Problem description: Once the pictures are set aside, transcribe each line of the data exactly.

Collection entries
--*--

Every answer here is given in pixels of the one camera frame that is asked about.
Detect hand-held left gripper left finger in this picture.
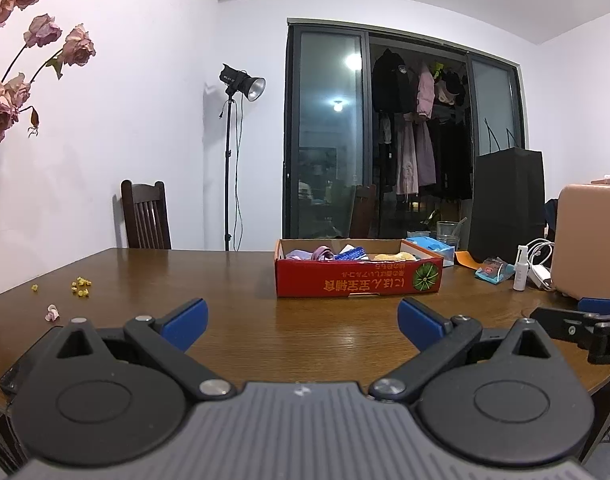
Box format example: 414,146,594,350
41,298,236,402

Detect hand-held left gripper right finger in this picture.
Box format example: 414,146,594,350
369,297,570,403

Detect red cardboard box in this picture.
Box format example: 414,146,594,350
274,238,445,298

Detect white spray bottle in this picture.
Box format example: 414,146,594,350
513,246,530,292

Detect tan case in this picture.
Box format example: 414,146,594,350
551,183,610,302

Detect blue tissue pack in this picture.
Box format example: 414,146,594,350
402,237,456,266

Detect orange paper packet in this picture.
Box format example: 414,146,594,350
453,250,486,271

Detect teal snack packet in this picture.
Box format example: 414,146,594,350
474,257,514,286

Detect clear glass cup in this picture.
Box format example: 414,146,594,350
436,219,462,251

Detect dark blue cloth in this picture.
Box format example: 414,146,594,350
544,199,560,241

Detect small yellow scraps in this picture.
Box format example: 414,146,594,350
30,275,93,297

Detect black paper bag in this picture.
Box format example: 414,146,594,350
467,120,546,265

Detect black light stand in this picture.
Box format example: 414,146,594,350
221,95,244,252

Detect pink long hanging coat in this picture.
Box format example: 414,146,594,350
396,112,436,196

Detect black framed sliding glass door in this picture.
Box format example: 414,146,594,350
285,17,528,241

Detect pink hanging jacket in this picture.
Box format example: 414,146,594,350
416,65,436,120

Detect black hanging jacket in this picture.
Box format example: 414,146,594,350
372,49,418,113

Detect black studio light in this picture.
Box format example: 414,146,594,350
219,63,267,103

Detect dried pink rose bouquet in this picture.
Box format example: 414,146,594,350
0,0,97,161

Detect white charger with cable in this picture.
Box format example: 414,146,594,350
526,238,556,292

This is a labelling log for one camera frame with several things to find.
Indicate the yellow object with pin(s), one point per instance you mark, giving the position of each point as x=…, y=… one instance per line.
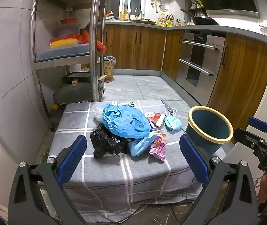
x=54, y=106

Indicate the blue grey storage tray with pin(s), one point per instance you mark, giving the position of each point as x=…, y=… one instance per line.
x=60, y=54

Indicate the black plastic bag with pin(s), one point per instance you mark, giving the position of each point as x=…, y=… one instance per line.
x=103, y=140

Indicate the stainless steel oven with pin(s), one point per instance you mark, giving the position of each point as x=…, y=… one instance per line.
x=199, y=75

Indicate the clear plastic bag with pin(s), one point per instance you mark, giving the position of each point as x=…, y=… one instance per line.
x=98, y=114

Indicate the light blue plastic bag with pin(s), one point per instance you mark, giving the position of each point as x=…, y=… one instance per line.
x=139, y=146

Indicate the black wok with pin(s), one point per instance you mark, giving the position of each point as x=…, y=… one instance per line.
x=203, y=20

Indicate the yellow corn package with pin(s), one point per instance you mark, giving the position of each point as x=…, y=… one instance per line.
x=63, y=43

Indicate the blue face mask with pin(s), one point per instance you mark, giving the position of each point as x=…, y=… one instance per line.
x=173, y=123

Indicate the grey plaid blanket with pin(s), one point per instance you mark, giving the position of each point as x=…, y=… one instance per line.
x=114, y=173

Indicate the blue bin with cream rim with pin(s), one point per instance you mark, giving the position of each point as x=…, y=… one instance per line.
x=208, y=126

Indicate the plastic containers with red lid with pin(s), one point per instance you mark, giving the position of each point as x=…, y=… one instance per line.
x=68, y=29

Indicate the red plastic bag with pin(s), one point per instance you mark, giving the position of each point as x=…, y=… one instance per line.
x=84, y=37

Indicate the red and white packet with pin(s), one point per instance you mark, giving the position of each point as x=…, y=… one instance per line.
x=155, y=118

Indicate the stainless steel rack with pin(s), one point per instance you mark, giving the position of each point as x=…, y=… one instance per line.
x=93, y=51

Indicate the yellow green food packet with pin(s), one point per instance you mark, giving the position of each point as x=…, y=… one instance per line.
x=170, y=24

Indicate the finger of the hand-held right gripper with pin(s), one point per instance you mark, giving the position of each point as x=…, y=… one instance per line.
x=246, y=137
x=259, y=124

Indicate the metal faucet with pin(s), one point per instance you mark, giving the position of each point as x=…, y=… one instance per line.
x=138, y=11

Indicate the large pot with lid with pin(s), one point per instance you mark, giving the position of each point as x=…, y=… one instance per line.
x=75, y=95

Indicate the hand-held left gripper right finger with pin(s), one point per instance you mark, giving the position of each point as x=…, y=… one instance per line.
x=193, y=159

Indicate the amber bottle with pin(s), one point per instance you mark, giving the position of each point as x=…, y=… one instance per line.
x=122, y=16
x=126, y=16

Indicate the person's right hand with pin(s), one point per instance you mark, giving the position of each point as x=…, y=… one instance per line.
x=264, y=188

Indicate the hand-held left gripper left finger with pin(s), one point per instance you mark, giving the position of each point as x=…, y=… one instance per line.
x=72, y=155

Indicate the floral bin with plastic liner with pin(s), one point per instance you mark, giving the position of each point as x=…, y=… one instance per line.
x=109, y=70

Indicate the pink snack wrapper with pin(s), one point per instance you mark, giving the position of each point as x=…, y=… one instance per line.
x=159, y=147

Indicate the wooden base cabinets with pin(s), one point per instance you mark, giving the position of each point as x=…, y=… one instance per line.
x=128, y=46

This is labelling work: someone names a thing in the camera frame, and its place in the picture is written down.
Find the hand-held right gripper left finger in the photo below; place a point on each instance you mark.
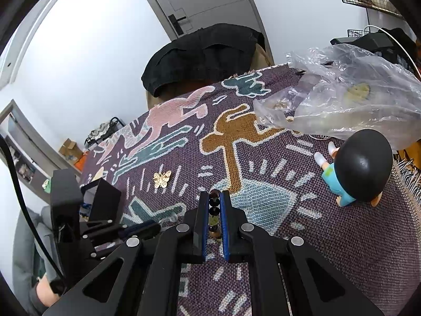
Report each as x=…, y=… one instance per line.
x=199, y=227

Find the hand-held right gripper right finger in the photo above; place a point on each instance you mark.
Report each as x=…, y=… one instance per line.
x=225, y=227

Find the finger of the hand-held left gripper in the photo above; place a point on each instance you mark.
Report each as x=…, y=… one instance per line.
x=141, y=231

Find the person's left forearm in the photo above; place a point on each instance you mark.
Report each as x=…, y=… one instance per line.
x=42, y=291

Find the orange box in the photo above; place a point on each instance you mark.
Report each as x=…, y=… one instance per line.
x=82, y=162

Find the gold butterfly brooch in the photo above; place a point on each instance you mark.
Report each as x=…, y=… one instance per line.
x=161, y=179

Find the small cardboard box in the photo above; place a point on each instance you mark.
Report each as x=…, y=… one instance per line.
x=69, y=148

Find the grey open door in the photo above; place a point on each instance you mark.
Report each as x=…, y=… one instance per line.
x=23, y=138

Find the row of shoes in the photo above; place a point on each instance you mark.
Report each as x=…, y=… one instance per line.
x=100, y=130

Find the printed blanket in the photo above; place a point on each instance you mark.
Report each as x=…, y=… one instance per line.
x=312, y=243

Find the black shoe rack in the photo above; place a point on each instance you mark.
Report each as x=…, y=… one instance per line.
x=113, y=125

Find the black-haired toy figurine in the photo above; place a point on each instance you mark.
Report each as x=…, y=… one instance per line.
x=361, y=164

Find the clear plastic bag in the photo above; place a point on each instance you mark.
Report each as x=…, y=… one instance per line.
x=345, y=105

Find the black jacket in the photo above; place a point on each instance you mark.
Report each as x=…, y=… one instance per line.
x=200, y=56

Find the yellow round item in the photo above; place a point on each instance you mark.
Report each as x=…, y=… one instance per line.
x=358, y=91

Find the black door lock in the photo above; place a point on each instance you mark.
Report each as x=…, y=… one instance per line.
x=177, y=23

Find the black bag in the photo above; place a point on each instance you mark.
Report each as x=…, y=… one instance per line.
x=378, y=41

--*--

Answer below:
Every answer here is given in pixels of the one camera frame that is asked about.
Detect hand-held left gripper left finger in this picture.
Box format example: 414,146,594,350
41,298,236,402

Detect hand-held left gripper right finger in this picture.
Box format example: 414,146,594,350
369,297,570,403

Detect red cardboard box in this picture.
Box format example: 414,146,594,350
274,238,445,298

Detect white spray bottle in this picture.
Box format example: 414,146,594,350
513,246,530,292

Detect tan case in this picture.
Box format example: 414,146,594,350
551,183,610,302

Detect blue tissue pack in this picture.
Box format example: 414,146,594,350
402,237,456,266

Detect orange paper packet in this picture.
Box format example: 414,146,594,350
453,250,486,271

Detect teal snack packet in this picture.
Box format example: 414,146,594,350
474,257,514,286

Detect clear glass cup in this picture.
Box format example: 414,146,594,350
436,219,462,251

Detect dark blue cloth in this picture.
Box format example: 414,146,594,350
544,199,560,241

Detect small yellow scraps in this picture.
Box format example: 414,146,594,350
30,275,93,297

Detect black paper bag in this picture.
Box format example: 414,146,594,350
467,120,546,265

Detect black light stand in this picture.
Box format example: 414,146,594,350
221,95,244,252

Detect pink long hanging coat in this picture.
Box format example: 414,146,594,350
396,112,436,196

Detect black framed sliding glass door in this picture.
Box format example: 414,146,594,350
285,17,528,241

Detect pink hanging jacket in this picture.
Box format example: 414,146,594,350
416,65,436,120

Detect black hanging jacket in this picture.
Box format example: 414,146,594,350
372,49,418,113

Detect black studio light in this picture.
Box format example: 414,146,594,350
219,63,267,103

Detect dried pink rose bouquet in this picture.
Box format example: 414,146,594,350
0,0,97,161

Detect white charger with cable in this picture.
Box format example: 414,146,594,350
526,238,556,292

This is a labelling log for one camera frame with several things to find.
Indicate the yellow object with pin(s), one point per instance you mark, giving the position of each point as x=…, y=… one instance per line.
x=54, y=106

Indicate the blue grey storage tray with pin(s), one point per instance you mark, giving the position of each point as x=…, y=… one instance per line.
x=60, y=54

Indicate the black plastic bag with pin(s), one point per instance you mark, giving the position of each point as x=…, y=… one instance per line.
x=103, y=140

Indicate the stainless steel oven with pin(s), one point per instance you mark, giving the position of each point as x=…, y=… one instance per line.
x=199, y=75

Indicate the clear plastic bag with pin(s), one point per instance you mark, giving the position of each point as x=…, y=… one instance per line.
x=98, y=114

Indicate the light blue plastic bag with pin(s), one point per instance you mark, giving the position of each point as x=…, y=… one instance per line.
x=139, y=146

Indicate the black wok with pin(s), one point per instance you mark, giving the position of each point as x=…, y=… one instance per line.
x=203, y=20

Indicate the yellow corn package with pin(s), one point per instance you mark, giving the position of each point as x=…, y=… one instance per line.
x=63, y=43

Indicate the blue face mask with pin(s), one point per instance you mark, giving the position of each point as x=…, y=… one instance per line.
x=173, y=123

Indicate the grey plaid blanket with pin(s), one point per instance you mark, giving the position of each point as x=…, y=… one instance per line.
x=114, y=173

Indicate the blue bin with cream rim with pin(s), one point per instance you mark, giving the position of each point as x=…, y=… one instance per line.
x=208, y=126

Indicate the plastic containers with red lid with pin(s), one point per instance you mark, giving the position of each point as x=…, y=… one instance per line.
x=68, y=29

Indicate the red plastic bag with pin(s), one point per instance you mark, giving the position of each point as x=…, y=… one instance per line.
x=84, y=37

Indicate the red and white packet with pin(s), one point per instance you mark, giving the position of each point as x=…, y=… one instance per line.
x=155, y=118

Indicate the stainless steel rack with pin(s), one point per instance you mark, giving the position of each point as x=…, y=… one instance per line.
x=93, y=51

Indicate the yellow green food packet with pin(s), one point per instance you mark, giving the position of each point as x=…, y=… one instance per line.
x=170, y=24

Indicate the finger of the hand-held right gripper with pin(s), one point per instance you mark, giving the position of each point as x=…, y=… one instance per line.
x=246, y=137
x=259, y=124

Indicate the metal faucet with pin(s), one point per instance you mark, giving the position of each point as x=…, y=… one instance per line.
x=138, y=11

Indicate the large pot with lid with pin(s), one point per instance you mark, giving the position of each point as x=…, y=… one instance per line.
x=75, y=95

Indicate the hand-held left gripper right finger with pin(s), one point per instance you mark, giving the position of each point as x=…, y=… one instance per line.
x=193, y=159

Indicate the amber bottle with pin(s), one point per instance you mark, giving the position of each point as x=…, y=… one instance per line.
x=122, y=16
x=126, y=16

Indicate the person's right hand with pin(s), one point per instance you mark, giving the position of each point as x=…, y=… one instance per line.
x=264, y=188

Indicate the hand-held left gripper left finger with pin(s), one point per instance you mark, giving the position of each point as x=…, y=… one instance per line.
x=72, y=155

Indicate the floral bin with plastic liner with pin(s), one point per instance you mark, giving the position of each point as x=…, y=… one instance per line.
x=109, y=70

Indicate the pink snack wrapper with pin(s), one point per instance you mark, giving the position of each point as x=…, y=… one instance per line.
x=159, y=147

Indicate the wooden base cabinets with pin(s), one point per instance you mark, giving the position of each point as x=…, y=… one instance per line.
x=128, y=46

This is labelling work: someone names a thing in the camera frame, and its place in the picture is written down.
Find the hand-held right gripper left finger in the photo below; place a point on each instance you mark.
Report each as x=…, y=… one instance per line.
x=199, y=227

Find the hand-held right gripper right finger in the photo above; place a point on each instance you mark.
Report each as x=…, y=… one instance per line.
x=225, y=227

Find the finger of the hand-held left gripper in the photo above; place a point on each instance you mark.
Report each as x=…, y=… one instance per line.
x=141, y=231

Find the person's left forearm in the photo above; place a point on each instance you mark.
Report each as x=…, y=… one instance per line.
x=42, y=291

Find the orange box in the photo above; place a point on each instance you mark.
Report each as x=…, y=… one instance per line.
x=82, y=162

Find the gold butterfly brooch in the photo above; place a point on each instance you mark.
Report each as x=…, y=… one instance per line.
x=161, y=179

Find the small cardboard box in the photo above; place a point on each instance you mark.
Report each as x=…, y=… one instance per line.
x=69, y=148

Find the grey open door in the photo above; place a point on each instance you mark.
Report each as x=…, y=… one instance per line.
x=23, y=138

Find the row of shoes in the photo above; place a point on each instance you mark.
Report each as x=…, y=… one instance per line.
x=100, y=130

Find the printed blanket in the photo above; place a point on each instance you mark.
Report each as x=…, y=… one instance per line.
x=312, y=243

Find the black shoe rack in the photo above; place a point on each instance you mark.
Report each as x=…, y=… one instance per line.
x=113, y=125

Find the black-haired toy figurine in the photo above; place a point on each instance you mark.
Report each as x=…, y=… one instance per line.
x=361, y=164

Find the clear plastic bag in the photo above; place a point on each instance you mark.
Report each as x=…, y=… one instance per line.
x=345, y=105

Find the black jacket in the photo above; place a point on each instance you mark.
Report each as x=…, y=… one instance per line.
x=200, y=56

Find the yellow round item in the photo above; place a point on each instance you mark.
Report each as x=…, y=… one instance per line.
x=358, y=91

Find the black door lock in the photo above; place a point on each instance you mark.
Report each as x=…, y=… one instance per line.
x=177, y=23

Find the black bag in the photo above; place a point on each instance you mark.
Report each as x=…, y=… one instance per line.
x=378, y=41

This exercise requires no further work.